TASK DESCRIPTION: Everything in the data that follows should be given again verbatim, except the images.

DATA EXCERPT:

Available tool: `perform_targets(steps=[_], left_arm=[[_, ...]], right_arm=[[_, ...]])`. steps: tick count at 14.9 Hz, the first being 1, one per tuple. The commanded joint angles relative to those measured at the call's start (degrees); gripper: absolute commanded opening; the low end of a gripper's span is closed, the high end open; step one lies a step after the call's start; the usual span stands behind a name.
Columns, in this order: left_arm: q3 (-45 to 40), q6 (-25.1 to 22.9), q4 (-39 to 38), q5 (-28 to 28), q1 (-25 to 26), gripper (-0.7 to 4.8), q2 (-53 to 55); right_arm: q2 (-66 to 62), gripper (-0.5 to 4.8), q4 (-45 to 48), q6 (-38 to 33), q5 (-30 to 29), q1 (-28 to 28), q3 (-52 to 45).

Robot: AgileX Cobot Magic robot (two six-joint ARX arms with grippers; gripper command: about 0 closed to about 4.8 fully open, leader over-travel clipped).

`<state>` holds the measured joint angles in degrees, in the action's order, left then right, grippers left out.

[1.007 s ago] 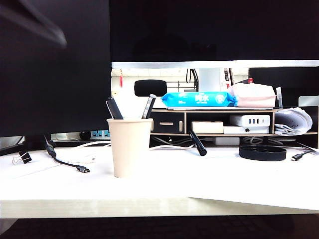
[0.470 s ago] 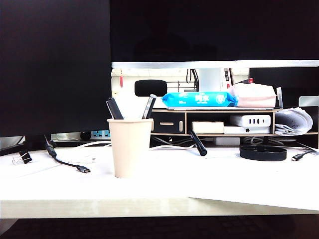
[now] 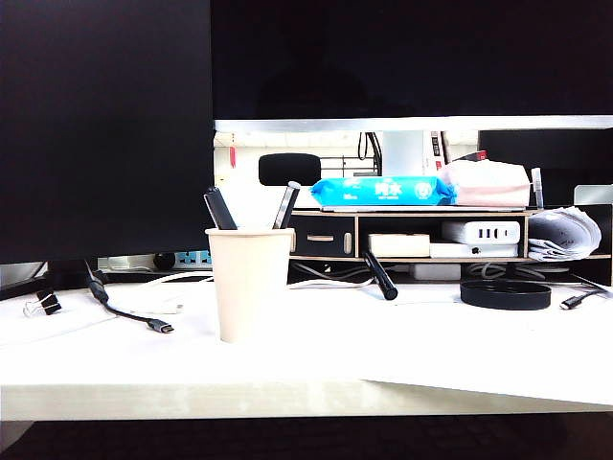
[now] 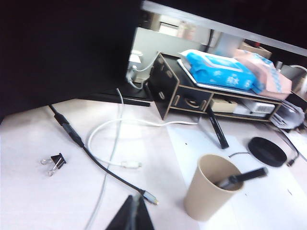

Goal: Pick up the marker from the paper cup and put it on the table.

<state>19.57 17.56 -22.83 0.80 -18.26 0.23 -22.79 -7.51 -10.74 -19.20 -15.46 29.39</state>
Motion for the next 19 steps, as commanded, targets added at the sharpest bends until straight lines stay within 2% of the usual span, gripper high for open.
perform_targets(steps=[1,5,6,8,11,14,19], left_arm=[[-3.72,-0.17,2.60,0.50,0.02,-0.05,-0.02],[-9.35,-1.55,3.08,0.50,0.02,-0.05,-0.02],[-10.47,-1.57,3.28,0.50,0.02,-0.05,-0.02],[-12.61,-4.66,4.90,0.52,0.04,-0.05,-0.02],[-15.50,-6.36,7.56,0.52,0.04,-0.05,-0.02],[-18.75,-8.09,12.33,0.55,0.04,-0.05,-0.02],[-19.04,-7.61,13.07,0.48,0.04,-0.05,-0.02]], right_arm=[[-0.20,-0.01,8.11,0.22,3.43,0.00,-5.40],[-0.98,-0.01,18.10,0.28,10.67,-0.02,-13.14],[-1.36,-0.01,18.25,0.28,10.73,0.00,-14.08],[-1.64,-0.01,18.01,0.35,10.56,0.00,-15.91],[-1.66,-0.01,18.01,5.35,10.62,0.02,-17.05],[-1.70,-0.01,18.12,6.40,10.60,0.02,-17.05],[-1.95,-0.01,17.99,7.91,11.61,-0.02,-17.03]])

THE ANSWER:
Available tool: `perform_targets(steps=[_], left_arm=[[_, ...]], right_arm=[[_, ...]])`. steps: tick count at 14.9 Hz, the first being 1, one per tuple. The commanded joint angles relative to those measured at the call's start (degrees); gripper: absolute commanded opening; the low end of a gripper's span is closed, the high end open; step one lies a step after the call's start; the usual span stands behind a name.
Columns, in this order: left_arm: q3 (-45 to 40), q6 (-25.1 to 22.9), q4 (-39 to 38), q5 (-28 to 28), q1 (-25 to 26), gripper (-0.7 to 4.8), q2 (-53 to 55); right_arm: q2 (-66 to 62), gripper (-0.5 to 4.8), q4 (-45 to 48), q6 (-38 to 33), q5 (-30 to 29), q1 (-28 to 28), q3 (-52 to 45).

Robot: AgileX Cobot Magic robot (two six-joint ARX arms with grippers; gripper command: about 0 closed to about 4.8 fully open, leader over-travel clipped).

`<state>` holds the measured joint angles in degrees, in the action's order, left then right, grippers left out.

[1.007 s ago] 
[0.470 s ago] 
[now] 
[now] 

Goal: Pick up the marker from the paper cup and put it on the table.

<state>19.57 17.56 -22.83 0.80 -18.26 0.23 -22.79 -7.51 -10.74 -19.20 -15.46 29.39</state>
Motion for the next 19 steps, as commanded, targets added at the sharpest bends until straight lines stay within 2% of the usual span, gripper high for open.
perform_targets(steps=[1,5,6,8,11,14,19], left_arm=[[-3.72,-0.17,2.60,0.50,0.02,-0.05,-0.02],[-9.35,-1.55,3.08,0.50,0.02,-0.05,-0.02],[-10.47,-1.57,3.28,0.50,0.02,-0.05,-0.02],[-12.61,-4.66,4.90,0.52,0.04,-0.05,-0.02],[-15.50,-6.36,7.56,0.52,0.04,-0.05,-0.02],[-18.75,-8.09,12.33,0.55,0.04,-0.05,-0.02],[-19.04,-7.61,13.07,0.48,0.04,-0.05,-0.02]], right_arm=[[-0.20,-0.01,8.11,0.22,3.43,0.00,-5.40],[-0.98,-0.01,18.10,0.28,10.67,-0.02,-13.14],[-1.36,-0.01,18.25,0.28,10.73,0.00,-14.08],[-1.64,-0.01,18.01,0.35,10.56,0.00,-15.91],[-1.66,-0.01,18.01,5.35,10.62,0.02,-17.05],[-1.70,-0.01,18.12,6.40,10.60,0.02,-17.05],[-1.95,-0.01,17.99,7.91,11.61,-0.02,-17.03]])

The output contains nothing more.